» **What this task involves**
What do the lines from the top of the data through the line with "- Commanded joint" say? Quote them exactly and include both ends.

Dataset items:
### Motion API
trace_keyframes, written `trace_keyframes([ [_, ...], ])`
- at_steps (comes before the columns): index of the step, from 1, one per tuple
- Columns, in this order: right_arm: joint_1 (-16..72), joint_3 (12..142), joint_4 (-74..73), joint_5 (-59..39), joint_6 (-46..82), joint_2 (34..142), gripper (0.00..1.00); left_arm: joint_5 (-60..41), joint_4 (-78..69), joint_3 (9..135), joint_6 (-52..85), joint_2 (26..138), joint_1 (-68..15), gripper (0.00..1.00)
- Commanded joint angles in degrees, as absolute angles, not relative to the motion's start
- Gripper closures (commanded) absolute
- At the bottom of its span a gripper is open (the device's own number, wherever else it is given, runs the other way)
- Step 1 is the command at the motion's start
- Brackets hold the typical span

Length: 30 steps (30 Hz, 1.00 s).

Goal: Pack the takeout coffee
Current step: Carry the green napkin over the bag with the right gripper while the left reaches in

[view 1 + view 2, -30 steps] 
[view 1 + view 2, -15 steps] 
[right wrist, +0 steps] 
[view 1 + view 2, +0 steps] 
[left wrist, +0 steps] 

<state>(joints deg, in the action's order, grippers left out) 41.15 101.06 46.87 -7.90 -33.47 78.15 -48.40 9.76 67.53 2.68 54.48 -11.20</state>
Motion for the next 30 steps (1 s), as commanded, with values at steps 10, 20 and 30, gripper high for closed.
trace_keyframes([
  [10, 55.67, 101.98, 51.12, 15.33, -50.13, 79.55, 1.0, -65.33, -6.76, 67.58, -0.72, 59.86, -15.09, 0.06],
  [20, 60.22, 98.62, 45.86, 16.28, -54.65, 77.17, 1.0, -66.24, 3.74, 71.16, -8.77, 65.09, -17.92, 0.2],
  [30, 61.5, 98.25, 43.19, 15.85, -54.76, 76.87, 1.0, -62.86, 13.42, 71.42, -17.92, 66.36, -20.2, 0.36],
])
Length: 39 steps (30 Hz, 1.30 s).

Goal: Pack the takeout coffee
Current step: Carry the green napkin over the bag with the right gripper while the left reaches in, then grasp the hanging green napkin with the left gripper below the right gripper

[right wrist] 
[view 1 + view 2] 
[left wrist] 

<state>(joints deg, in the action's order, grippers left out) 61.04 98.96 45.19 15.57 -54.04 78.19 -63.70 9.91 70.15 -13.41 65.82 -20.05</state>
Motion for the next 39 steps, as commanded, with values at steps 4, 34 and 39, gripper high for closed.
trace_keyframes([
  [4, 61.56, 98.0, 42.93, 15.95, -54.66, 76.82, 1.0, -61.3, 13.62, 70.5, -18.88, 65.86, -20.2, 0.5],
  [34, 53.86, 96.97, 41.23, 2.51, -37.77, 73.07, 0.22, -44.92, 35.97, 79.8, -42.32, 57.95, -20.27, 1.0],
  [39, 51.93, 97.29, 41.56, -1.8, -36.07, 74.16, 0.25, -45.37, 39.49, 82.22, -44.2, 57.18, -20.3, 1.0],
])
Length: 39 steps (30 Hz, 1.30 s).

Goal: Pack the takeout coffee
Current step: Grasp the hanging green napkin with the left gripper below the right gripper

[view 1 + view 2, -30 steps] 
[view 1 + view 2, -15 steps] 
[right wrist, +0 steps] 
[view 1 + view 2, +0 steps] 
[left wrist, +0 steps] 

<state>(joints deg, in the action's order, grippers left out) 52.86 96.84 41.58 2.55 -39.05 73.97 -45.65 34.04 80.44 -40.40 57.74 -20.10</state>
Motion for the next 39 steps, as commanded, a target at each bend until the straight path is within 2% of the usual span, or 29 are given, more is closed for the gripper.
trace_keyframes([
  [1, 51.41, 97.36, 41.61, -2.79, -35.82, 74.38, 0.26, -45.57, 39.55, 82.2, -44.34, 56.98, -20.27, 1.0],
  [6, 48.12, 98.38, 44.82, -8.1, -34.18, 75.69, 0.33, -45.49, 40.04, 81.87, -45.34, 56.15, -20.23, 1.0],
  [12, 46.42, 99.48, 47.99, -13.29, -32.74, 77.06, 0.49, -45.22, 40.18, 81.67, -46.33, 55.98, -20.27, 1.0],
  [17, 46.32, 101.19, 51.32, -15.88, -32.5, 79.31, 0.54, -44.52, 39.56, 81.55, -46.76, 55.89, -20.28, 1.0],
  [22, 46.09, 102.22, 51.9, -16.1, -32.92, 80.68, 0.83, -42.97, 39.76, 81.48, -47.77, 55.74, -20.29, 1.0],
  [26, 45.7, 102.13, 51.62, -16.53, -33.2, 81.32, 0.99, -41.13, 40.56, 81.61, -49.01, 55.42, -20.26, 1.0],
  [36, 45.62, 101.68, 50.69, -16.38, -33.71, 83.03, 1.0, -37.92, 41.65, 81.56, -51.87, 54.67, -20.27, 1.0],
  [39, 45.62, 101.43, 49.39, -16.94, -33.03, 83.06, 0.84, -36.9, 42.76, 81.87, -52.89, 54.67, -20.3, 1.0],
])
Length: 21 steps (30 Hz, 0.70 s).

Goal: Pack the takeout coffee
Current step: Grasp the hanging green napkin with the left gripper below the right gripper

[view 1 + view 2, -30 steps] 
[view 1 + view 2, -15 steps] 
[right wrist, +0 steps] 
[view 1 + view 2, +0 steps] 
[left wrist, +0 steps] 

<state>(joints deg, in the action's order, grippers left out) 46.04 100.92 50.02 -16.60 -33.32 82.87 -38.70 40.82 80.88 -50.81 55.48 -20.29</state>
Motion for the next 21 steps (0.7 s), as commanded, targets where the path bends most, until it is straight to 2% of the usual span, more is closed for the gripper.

» **Result of the exercise**
### Motion API
trace_keyframes, written `trace_keyframes([ [_, ...], ])`
- at_steps (comes before the columns): index of the step, from 1, one per tuple
- Columns, in this order: right_arm: joint_1 (-16..72), joint_3 (12..142), joint_4 (-74..73), joint_5 (-59..39), joint_6 (-46..82), joint_2 (34..142), gripper (0.00..1.00); left_arm: joint_5 (-60..41), joint_4 (-78..69), joint_3 (9..135), joint_6 (-52..85), joint_2 (26..138), joint_1 (-68..15), gripper (0.00..1.00)
- Commanded joint angles in degrees, as absolute angles, not relative to the motion's start

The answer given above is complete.